Figure 2 with 3 supplements
Fast single particle tracking (fSPT) sensitively detects molecules in a range of states.

(A–B) Likelihood of diffusion coefficients based on a model of regular Brownian motion with normally distributed localization error (RBME) (Heckert et al., 2022), for (A) Halo-HIF-2α, clone A31 and (B) Halo-HIF-1β, clone A21, with drawing illustrating bound and different hypothetical moving states: complexes, dimer and monomer. Each row represents data collected from one cell. 0.1 μm2/s is used as the cut-off for bound versus free. (C) Top: Proportion of molecules as a function of their diffusion coefficients (posterior mean occupations for a state array; Heckert et al., 2022) evaluated on trajectories across all cells measured for each knock-in(KIN) line (Halo-HIF-2α, clone A31 and Halo-HIF-1β, clone A21). Compared to HIF-2α, HIF-1β has less bound fraction (gray versus yellow shaded areas) and faster diffusion coefficient (gray versus yellow arrows). Bottom: Summary of the bound fraction (left) and peak diffusion coefficient (right) for the two clones. Each bar represents the averaged value from three independent measurements on different days (black dots). Supplementary file 1 reports cell and trajectory numbers for this and all the following figures. (D–E) Overexpressing HIF-2α, but not a dimerization mutant form, in the Halo-HIF-1β knock-in (KIN) line increases HIF-1β binding and decreases its diffusion coefficient. (D) schematic illustrating the parental Halo-HIF-1β KIN cells (gray background) and cells stably overexpressing (O.E.) either the wild-type (darker blue background) or a dimerization mutant (DM, black crosses, lighter blue background) form of HIF-2α. (E) Top: Proportion of molecules as a function of diffusion coefficient measured for HIF-1β in Halo-HIF-1β KIN cells (gray) and in Halo-HIF-1β KIN cells overexpressing HIF-2α (WT, dark blue background, or dimerization mutant (HIF-2αDM), light blue). Shaded areas indicate bound fraction. Bottom: Bar plot of the average value (bar height) of the bound fraction (left) and peak diffusion coefficient (right) calculated from three independent measurements (black dots) for each condition.

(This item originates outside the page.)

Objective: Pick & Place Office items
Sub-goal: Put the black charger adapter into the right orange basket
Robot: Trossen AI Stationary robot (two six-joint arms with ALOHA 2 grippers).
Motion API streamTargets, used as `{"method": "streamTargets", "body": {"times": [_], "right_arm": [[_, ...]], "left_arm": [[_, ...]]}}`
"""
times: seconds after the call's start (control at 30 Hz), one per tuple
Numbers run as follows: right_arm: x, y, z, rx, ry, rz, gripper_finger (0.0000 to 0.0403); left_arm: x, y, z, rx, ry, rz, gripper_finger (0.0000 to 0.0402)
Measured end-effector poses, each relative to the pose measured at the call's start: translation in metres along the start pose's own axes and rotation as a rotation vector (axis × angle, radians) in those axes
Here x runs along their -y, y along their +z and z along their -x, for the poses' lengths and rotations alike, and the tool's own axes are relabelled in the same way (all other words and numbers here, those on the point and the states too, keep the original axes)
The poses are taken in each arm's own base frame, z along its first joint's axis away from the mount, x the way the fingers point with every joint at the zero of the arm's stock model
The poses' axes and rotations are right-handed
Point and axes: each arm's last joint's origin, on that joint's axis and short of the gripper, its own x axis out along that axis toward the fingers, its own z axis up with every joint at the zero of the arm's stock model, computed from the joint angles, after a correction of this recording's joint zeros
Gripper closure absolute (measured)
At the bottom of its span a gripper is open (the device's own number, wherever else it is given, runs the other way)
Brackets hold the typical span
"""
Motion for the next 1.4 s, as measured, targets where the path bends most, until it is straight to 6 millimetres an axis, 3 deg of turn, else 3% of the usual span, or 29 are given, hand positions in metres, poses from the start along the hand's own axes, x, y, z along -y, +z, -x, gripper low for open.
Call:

Figure 2—figure supplement 1
State array (SA) analysis on fast single particle tracking (fSPT) data.

(A) Schematic of the SA workflow. Top: Step 1, naïve occupation is estimated for each state in an array of states spanning different localization errors (y-axis) and diffusion coefficients (x-axis), by simply applying the regular Brownian motion with normally distributed localization error (RBME) likelihood estimation on trajectory data. Middle: Step 2, refining posterior over diffusion coefficient and localization error. Bottom: Step 3, marginalizing out localization error to generate the posterior occupation (i.e. proportion of molecules, y-axis) as a function of diffusion coefficients (x-axis) to get the final ‘diffusion spectrum’. (B) Real example of SA analysis results from each of the three steps. Trajectory data are collected from Halo-HIF-2α knock-in (KIN) clone A31, the same data presented in Figure 2C.

Figure 2—figure supplement 2
HIF-1β behavior is distinct from HIF-2α and changes as 1β-to-2α stoichiometry changes.

(A) Regular Brownian motion with normally distributed localization error (RBME) likelihood of diffusion coefficient in individual cells for four Halo-HIF-2α or Halo-HIF-1β knock-in (KIN) clonal lines. (B) Top and middle: Proportion of molecules as a function of their diffusion coefficients (posterior mean occupations for a state array) evaluated on trajectories across all cells measured for additional Halo-HIF KIN line showing reproducible results in different KIN clones (top, clone A31 and B50 for Halo-HIF-2α KIN and middle, clone A21 and B89 for Halo-HIF-1β KIN). Data for clone A21 and A31 are replotted from Figure 2. Bottom: Summary of the bound fraction (left) and peak diffusion coefficient (right) for all four cell lines. Each bar represents the average of three independent measurements on different days (black dots). (C) RBME likelihood of diffusion coefficient obtained for individual cells in either Halo-HIF-1β KIN cells (top) or Halo-HIF-1β KIN cells overexpressing HIF-2α (wild-type [WT], middle or dimerization mutant [DM], bottom).

Figure 2—figure supplement 3
Analysis of source of variation by bootstrapping.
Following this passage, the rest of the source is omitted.